**Exercise prompt:**
Wherever the listing has a line with the string "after", copy that line out.

══ Data block

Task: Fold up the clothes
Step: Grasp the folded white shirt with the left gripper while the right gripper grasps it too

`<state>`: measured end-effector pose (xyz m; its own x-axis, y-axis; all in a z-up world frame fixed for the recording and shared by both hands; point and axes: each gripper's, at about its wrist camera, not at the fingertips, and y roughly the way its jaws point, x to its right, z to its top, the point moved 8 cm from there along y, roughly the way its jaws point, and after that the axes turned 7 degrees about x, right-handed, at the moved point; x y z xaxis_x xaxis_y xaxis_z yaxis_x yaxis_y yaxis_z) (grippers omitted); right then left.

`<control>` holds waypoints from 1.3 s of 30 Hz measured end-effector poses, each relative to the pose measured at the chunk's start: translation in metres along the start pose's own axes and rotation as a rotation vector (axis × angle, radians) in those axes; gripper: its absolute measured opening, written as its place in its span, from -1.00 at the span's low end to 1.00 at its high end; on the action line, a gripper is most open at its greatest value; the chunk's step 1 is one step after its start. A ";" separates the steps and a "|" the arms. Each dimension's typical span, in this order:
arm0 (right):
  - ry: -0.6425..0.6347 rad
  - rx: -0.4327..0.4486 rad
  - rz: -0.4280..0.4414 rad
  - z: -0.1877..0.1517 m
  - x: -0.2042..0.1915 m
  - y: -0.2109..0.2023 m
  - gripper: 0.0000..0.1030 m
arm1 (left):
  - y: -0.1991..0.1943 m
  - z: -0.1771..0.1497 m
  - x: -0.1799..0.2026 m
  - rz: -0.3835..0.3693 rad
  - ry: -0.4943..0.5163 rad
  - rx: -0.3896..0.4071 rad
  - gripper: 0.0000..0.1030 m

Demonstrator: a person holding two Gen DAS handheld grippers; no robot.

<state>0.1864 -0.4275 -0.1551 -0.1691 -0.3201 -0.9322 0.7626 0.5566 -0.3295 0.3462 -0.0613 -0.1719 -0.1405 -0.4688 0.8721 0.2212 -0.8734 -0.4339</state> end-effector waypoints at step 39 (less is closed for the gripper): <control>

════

**Answer area:**
`<state>`: measured end-effector pose (xyz m; its own x-axis, y-axis; all in a z-up world frame fixed for the recording and shared by both hands; point and axes: each gripper's, at about its wrist camera, not at the fingertips, and y roughly the way its jaws point, x to its right, z to its top, the point moved 8 cm from there along y, roughly the way its jaws point, and after that the axes turned 7 degrees about x, right-handed, at the moved point; x y z xaxis_x xaxis_y xaxis_z yaxis_x yaxis_y yaxis_z) (grippers omitted); right then left.
`<control>` holds waypoints from 1.3 s of 30 Hz measured end-effector poses, each relative to the pose measured at the chunk's start: translation in metres along the start pose's own axes and rotation as a rotation vector (axis × angle, radians) in those axes; gripper: its absolute measured opening, written as its place in its span, from -1.00 at the span's low end to 1.00 at its high end; on the action line, a gripper is most open at its greatest value; the chunk's step 1 is one step after its start. A ";" separates the steps and a "|" the arms. Each dimension's typical span, in this order:

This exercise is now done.